Here in Wisconsin, radio stations broadcast 30 seconds of garbled audio that effectively degenerated into static. Similar results have been reported in Pennsylvania, Tennessee, Rhode Island, and Kentucky. In parts of California and South Carolina, the EAS message was apparently cued more than once, leading to a loop/echo effect.
In parts of Texas and Ohio, there was simply silence between the alert and end-of-message tones. Elsewhere in Texas, as well as in parts of Oregon, Alabama, Connecticut and Georgia, broadcasters never got the alert at all.
David Oxenford at the Broadcast Law Blog notes that the FCC will be relying upon stations’ reports to help diagnose and resolve these problems. He emphasizes that,
the FCC stated that it was not intending that the reporting system be a way to punish stations whose facilities did not receive or transmit the test, but instead to be a diagnostic tool to determine whether or not the system worked. So the failure to file the forms to report on the success of the test on your stations is much more likely to bring an FCC enforcement action against your station than is reporting that, for one reason or another, the test did not work.

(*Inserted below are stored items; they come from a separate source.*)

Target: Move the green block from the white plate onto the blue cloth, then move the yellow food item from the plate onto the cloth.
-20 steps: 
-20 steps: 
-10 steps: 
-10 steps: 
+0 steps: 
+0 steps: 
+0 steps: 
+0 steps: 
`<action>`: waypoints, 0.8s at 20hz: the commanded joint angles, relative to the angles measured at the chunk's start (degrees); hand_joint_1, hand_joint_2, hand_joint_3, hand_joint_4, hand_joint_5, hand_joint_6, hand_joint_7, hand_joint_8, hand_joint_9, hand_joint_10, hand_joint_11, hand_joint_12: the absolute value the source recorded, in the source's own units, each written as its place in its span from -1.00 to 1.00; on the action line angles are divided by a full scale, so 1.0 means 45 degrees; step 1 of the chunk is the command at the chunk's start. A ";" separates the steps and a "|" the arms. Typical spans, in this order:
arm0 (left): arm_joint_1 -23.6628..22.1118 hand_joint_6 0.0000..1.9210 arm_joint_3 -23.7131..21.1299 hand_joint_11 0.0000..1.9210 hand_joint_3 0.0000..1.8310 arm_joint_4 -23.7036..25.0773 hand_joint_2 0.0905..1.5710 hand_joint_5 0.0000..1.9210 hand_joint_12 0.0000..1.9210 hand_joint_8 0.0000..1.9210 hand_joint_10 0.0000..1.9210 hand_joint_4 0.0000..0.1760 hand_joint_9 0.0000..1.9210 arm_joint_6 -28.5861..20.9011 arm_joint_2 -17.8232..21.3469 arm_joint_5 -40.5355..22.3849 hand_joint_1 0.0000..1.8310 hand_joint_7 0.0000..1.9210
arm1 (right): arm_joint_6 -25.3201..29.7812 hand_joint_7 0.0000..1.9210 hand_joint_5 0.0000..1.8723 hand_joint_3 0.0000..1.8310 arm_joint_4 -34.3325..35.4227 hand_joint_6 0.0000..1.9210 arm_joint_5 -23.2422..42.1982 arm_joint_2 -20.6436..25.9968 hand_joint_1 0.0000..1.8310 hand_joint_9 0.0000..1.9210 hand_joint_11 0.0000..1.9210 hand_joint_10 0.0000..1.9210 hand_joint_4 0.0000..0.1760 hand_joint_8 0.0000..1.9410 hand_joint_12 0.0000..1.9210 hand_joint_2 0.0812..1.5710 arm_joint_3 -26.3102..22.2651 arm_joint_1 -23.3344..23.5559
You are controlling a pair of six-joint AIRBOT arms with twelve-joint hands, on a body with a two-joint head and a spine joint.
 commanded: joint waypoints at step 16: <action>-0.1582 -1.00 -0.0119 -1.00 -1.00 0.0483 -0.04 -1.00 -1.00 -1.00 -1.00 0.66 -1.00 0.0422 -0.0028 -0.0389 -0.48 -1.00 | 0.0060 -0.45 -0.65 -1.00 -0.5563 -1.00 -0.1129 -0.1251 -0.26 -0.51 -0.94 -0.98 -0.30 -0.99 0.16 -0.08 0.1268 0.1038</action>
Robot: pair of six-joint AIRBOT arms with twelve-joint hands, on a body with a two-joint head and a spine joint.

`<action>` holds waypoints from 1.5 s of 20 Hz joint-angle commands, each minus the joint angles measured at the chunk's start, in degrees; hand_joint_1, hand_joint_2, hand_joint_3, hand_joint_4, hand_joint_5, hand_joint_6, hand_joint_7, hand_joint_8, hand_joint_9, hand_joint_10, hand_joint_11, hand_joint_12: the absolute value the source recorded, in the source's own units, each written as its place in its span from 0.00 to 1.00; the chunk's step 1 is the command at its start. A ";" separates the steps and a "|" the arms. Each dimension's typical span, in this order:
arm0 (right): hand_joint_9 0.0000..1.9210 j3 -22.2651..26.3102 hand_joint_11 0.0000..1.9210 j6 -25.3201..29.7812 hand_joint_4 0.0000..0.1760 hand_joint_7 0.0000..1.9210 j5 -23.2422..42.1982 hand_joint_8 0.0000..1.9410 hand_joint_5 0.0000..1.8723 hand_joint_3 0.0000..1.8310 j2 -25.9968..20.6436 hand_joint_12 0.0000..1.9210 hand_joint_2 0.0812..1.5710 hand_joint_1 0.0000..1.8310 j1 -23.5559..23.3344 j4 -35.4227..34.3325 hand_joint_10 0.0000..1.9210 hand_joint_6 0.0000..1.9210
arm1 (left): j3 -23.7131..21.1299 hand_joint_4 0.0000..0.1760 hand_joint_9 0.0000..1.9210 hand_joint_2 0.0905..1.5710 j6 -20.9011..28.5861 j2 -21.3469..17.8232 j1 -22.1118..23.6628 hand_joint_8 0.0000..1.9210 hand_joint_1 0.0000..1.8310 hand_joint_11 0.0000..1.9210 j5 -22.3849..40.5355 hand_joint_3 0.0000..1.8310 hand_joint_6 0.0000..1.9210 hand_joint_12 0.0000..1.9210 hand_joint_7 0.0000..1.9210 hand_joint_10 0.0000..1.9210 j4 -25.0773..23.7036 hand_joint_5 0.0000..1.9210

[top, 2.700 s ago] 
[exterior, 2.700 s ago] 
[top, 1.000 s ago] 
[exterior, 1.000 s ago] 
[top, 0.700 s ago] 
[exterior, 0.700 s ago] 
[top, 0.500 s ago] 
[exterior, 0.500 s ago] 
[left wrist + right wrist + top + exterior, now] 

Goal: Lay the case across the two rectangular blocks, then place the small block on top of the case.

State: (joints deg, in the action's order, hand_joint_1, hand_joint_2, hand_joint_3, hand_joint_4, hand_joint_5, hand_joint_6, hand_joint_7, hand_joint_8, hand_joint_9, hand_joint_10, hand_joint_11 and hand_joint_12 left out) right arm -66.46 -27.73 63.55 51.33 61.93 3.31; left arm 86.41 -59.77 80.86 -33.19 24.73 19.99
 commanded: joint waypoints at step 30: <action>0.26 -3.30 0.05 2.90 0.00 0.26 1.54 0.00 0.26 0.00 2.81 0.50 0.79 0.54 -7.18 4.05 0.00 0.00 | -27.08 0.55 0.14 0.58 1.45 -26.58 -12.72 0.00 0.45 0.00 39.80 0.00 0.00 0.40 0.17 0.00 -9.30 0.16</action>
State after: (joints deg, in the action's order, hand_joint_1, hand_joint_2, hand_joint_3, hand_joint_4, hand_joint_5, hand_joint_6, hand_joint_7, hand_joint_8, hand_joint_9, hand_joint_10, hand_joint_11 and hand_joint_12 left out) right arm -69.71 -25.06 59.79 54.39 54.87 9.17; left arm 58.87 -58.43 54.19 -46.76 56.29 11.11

The EAS system is essentially a daisy-chain, where one station’s alert signal triggers a receiver at another station, which can, in turn, trigger another one. Not every station’s alert is set to trigger another one in the chain. In general, bigger, more powerful stations are responsible for alerting less powerful ones. Given such a set up, it’s easy to see how just some interference, reception problems or other minor glitches can have a ripple effect. One station’s misfire can cause a whole area to go unalerted.
It will be interesting learn what the specific diagnoses of many of the problems were, and how they might be resolved. We should be hearing from the FCC on this issue in the coming months.